Я услышал четкий хруст гравия и треск ветки под тяжелыми шагами. А потом ощутил на плече сильную руку. В лицо разит густым алкогольным перегаром, смешанным с вонью лука, чеснока и дешевой колбасы.
– Эй, паря! Ты чего тут стоишь? Что, дорогу домой забыл? Я чувствую, как вторая рука бесцеремонно лезет мне во внутренний карман куртки, где лежало портмоне. Это была махровая наглость.
– Отвали, козел! – Я резко стряхиваю тяжесть руки с плеча. Роняю пакет на траву. Руки должны быть свободными. Пара ловких движений, выкручиваю кисть. Мужик нагибается чуть ли не до земли. Завывает диким басом:
– Отпусти! Неожиданно улавливаю движение за спиной. Я интуитивно отклоняюсь в сторону. Нападавший по инерции пробегает дальше. Врезается со всего разбега в ствол дерева. Звон стекла. И международный русский мат.
– Твою мать, хана чекушке! Ну, мужик, ты покойник! Я никогда не говорю много, а предпочитаю делать. Но сейчас не тот расклад. Двое протии одного. Зрячие против слепого. Это нечестно! Но из того, что было, выбирать не приходилось. Я упираюсь спиной в шершавый стол дерева, приготовился к нападению.
– Эй, ребята, вы чего к инвалиду привязались? Давно кулаков не нюхали, паршивцы эдакие? – Я услышал голос соседа, дяди Пети.
– Ты, старый пердун, не лезь не в свое дело!
– Косой, не вякай! А то окосеешь и на второй глаз! А потом шум борьбы, звук, как кто-то бьет по мешкам с песком. Я ощущаю твердую руку соседа на локте.
– Я их вырубил.

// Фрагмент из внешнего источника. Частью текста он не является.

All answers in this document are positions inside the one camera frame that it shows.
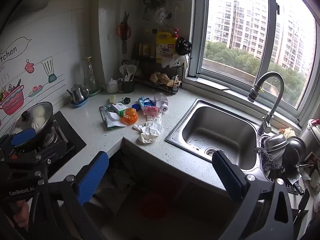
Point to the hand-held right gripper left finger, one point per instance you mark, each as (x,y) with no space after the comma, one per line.
(92,177)

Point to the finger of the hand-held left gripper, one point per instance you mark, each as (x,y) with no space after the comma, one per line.
(22,135)
(30,161)

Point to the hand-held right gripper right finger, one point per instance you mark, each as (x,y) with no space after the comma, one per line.
(225,177)

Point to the orange plastic cup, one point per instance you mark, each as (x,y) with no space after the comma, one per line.
(130,117)

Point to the white green medicine box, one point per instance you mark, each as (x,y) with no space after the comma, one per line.
(118,108)

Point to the white rubber glove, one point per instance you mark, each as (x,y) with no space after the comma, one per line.
(150,130)

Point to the black teal plug adapter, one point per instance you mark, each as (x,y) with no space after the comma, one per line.
(127,100)

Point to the pink blister packaging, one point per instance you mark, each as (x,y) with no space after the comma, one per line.
(151,110)

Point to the blue wrapper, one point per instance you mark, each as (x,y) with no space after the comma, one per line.
(146,103)

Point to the clear plastic bottle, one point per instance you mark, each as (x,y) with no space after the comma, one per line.
(160,100)

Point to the person's left hand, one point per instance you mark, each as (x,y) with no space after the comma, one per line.
(21,212)

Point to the black wok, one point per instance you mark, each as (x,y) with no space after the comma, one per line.
(42,136)

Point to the glass pot lid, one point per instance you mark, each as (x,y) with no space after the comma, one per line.
(32,115)

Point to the white carrier bag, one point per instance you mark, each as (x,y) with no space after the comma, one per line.
(117,180)

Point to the black gas stove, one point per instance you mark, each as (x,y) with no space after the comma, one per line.
(72,140)

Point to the dark scouring pad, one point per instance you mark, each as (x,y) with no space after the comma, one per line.
(267,160)

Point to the stainless steel sink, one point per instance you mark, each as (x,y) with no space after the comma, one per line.
(220,130)

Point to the steel bowl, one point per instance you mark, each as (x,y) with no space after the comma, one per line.
(275,142)

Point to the blue tray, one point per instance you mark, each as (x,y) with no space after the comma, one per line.
(77,104)

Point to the steel teapot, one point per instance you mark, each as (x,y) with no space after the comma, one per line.
(78,95)

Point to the yellow dish cloth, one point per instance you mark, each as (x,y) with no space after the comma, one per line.
(286,131)

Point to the yellow bristle scrub brush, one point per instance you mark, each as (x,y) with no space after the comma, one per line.
(113,99)

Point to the steel gooseneck faucet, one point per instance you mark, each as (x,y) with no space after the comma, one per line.
(271,110)

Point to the blue round lid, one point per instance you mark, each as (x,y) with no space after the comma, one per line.
(136,107)

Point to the green tray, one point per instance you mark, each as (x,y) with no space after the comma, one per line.
(97,92)

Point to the white lidded jar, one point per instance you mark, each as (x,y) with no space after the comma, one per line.
(112,86)

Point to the dark utensil mug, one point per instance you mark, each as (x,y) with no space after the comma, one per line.
(128,87)

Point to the white red rice cooker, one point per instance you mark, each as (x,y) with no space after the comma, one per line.
(314,132)

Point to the white plastic spoon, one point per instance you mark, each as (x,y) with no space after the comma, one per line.
(131,69)
(123,70)

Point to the ginger root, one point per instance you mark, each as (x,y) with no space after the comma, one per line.
(167,79)
(156,76)

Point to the white plastic bag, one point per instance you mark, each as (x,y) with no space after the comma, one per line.
(176,60)

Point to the black plastic bag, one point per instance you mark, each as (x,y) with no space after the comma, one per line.
(183,46)

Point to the yellow detergent bottle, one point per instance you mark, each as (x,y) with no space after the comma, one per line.
(165,42)

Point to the red pump bottle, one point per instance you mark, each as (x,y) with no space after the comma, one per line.
(175,33)

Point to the clear plastic bag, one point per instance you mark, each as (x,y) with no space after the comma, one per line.
(161,15)

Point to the kitchen wall sticker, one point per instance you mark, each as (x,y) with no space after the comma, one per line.
(15,100)

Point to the window frame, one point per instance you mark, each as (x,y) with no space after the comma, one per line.
(197,30)

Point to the white wall socket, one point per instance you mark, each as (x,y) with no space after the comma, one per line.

Пошли скорее домой, не охота связываться с местной полицией. – Он поднимает пакет, отдает мне.
В комнате Петр Матвеевич выкладывал покупки на стол.
– Вот падлы, хлеб раздавили! И молоко тоже расквасили. Гречка рассыпалась по всему пакету.
– Они что, танцевали ламбаду на пакете? Хоть что-то целое осталось?